Biegler hofft, dass positive Schlagzeilen, wie sie Mikutina dieser Tage geschrieben hat, auch hierzulande das Image des Sports stärken. "Die Kritiken jetzt sind ziemlich angenehm im Gegensatz zu den früheren Jahren, wo im Fernsehen, wenn überhaupt etwas gezeigt wurde, nur die Stürze zu sehen waren. Aber Eiskunstlauf ist Winterweltsportart Nummer eins. Da einen Top-zehn-Platz zu haben ist vergleichbar mit einem Weltcupsieg im Skifahren. Bei uns nehmen an die 50 Nationen mit schweren Vorausscheidungs-Qualifikationen teil. Beim Skifahren gibt es weit weniger Länder auf hohem Niveau."
Im Eiskunstlauf ist Mikutina nun endgültig auf hohem Niveau - in der Weltspitze - angekommen. Das Training macht sich bezahlt, sechs Tage in der Woche steht die Teenagerin je zwei Stunden am Eis, weitere vier Stunden pro Woche verbringt sie mit Ballett und Ausdauertraining. Aktuell trainiert sie bereits an vierfachen Sprüngen. Läutet Mikutina in Österreich ein Eiskunstlauf-"Revival" ein? "Es ist zum Glück ein individueller Sport", sagt Biegler. "Wenn der Fleiß und das Umfeld stimmen, kann ein einzelnes Talent viel erreichen, auch in einem kleinen Land. In Russland (Anm.: Unter neutraler Flagge holten die russischen Damen in Stockholm einen Dreifachsieg) steht halt eine ganze Industrie dahinter. Wenn eine ausfällt, kommt eine andere nach. Ein Eiskunstläufer ist dort so prominent wie bei uns Marcel Hirscher."
Severin Kiefer und Miriam Ziegler vor Karriereende
Noch heute liegt Österreich im Nationenranking bei den Olympischen Winterspielen mit sieben Goldmedaillen auf Rang vier. Die Erwartungen für Peking möchte Biegler dennoch nicht hochschrauben. "Alleine bei Olympia teilzunehmen, ist ein großer Erfolg. Mehr zu erwarten, wäre gegenüber Olga und den Paarläufern unfair und würde unnötig Druck aufbauen", meint Biegler.

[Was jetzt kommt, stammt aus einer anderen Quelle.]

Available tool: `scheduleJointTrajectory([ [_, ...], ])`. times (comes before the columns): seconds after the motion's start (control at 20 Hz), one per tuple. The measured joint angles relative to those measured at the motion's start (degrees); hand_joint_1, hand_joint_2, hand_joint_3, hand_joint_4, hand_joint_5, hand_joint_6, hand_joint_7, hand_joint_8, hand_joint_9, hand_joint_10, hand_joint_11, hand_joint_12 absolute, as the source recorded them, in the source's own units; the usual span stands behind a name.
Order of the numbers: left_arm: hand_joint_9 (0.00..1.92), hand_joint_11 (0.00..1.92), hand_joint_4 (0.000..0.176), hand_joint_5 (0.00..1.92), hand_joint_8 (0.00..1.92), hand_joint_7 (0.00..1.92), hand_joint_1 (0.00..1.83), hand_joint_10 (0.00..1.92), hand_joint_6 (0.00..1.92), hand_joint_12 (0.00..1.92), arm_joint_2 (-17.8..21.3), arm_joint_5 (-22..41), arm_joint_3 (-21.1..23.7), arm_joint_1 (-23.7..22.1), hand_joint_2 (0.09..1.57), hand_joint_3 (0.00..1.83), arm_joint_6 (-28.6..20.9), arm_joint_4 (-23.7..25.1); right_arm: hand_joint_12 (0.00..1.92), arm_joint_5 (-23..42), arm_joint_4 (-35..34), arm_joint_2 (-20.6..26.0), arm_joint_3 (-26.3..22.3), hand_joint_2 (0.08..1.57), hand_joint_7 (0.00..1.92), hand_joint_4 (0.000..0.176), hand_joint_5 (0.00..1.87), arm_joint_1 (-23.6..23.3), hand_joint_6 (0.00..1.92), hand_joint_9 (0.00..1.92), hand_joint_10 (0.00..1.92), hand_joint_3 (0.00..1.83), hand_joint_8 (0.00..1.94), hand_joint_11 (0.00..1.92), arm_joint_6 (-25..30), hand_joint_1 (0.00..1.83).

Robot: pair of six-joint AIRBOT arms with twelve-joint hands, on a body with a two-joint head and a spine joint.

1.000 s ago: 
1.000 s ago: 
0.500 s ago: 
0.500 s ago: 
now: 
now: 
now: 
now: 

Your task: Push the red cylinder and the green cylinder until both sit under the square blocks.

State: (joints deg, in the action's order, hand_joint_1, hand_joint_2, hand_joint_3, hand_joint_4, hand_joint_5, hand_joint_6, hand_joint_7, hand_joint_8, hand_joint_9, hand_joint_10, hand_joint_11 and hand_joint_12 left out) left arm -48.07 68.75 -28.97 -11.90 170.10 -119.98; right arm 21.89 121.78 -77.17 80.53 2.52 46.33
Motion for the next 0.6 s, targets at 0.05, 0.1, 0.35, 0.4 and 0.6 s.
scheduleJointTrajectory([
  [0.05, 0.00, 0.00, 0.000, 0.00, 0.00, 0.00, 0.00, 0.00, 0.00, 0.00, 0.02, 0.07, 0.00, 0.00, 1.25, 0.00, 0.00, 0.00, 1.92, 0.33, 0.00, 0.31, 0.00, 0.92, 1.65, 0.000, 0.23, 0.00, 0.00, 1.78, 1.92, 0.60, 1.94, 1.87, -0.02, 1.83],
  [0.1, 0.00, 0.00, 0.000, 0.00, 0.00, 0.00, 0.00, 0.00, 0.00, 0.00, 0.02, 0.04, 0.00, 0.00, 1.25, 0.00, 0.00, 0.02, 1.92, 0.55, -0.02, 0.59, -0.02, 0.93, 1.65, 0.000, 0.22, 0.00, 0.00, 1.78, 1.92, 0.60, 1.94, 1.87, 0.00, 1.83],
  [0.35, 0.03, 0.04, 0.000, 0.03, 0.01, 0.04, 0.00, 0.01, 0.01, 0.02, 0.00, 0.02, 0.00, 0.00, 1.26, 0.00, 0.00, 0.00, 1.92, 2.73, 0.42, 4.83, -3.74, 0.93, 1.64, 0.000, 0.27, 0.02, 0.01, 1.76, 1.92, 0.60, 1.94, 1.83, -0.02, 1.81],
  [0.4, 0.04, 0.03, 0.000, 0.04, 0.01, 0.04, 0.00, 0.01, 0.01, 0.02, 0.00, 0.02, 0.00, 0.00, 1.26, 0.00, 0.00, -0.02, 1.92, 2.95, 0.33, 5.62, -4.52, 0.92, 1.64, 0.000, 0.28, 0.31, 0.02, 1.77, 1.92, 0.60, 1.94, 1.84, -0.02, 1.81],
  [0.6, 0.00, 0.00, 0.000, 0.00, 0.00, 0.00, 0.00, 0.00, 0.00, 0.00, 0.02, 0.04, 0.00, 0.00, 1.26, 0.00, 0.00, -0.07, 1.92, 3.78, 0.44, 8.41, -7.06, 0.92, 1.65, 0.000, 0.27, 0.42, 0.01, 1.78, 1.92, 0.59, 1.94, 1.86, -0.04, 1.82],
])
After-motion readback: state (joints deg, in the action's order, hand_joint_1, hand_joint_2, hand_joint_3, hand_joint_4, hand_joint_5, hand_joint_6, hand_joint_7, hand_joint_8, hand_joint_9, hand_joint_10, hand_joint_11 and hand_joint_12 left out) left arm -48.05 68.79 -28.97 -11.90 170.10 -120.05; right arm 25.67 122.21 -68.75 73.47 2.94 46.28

Severin Kiefer, der fünf Jahre in Graz gelebt hat, und seine Lebensgefährtin Miriam Ziegler blicken positiv in Richtung China. "Dieses frühzeitige Peking-Ticket motiviert uns", sagte Ziegler. "Wir freuen uns auf unsere dritten gemeinsamen Spiele."
Laut Biegler könnten es für das Duo zudem die letzten werden. "Der Sevi und die Miri sind eher schon am Ende ihrer Karriere und werden sie nach Olympia - nehme ich an - beenden. Da unter die Top-10 zu kommen, wäre ein wunderschöner Abschluss." Für Olga Mikutina hingegen ist noch lange nicht Schluss: "Bei Olga kann sich nach vorne noch viel tun."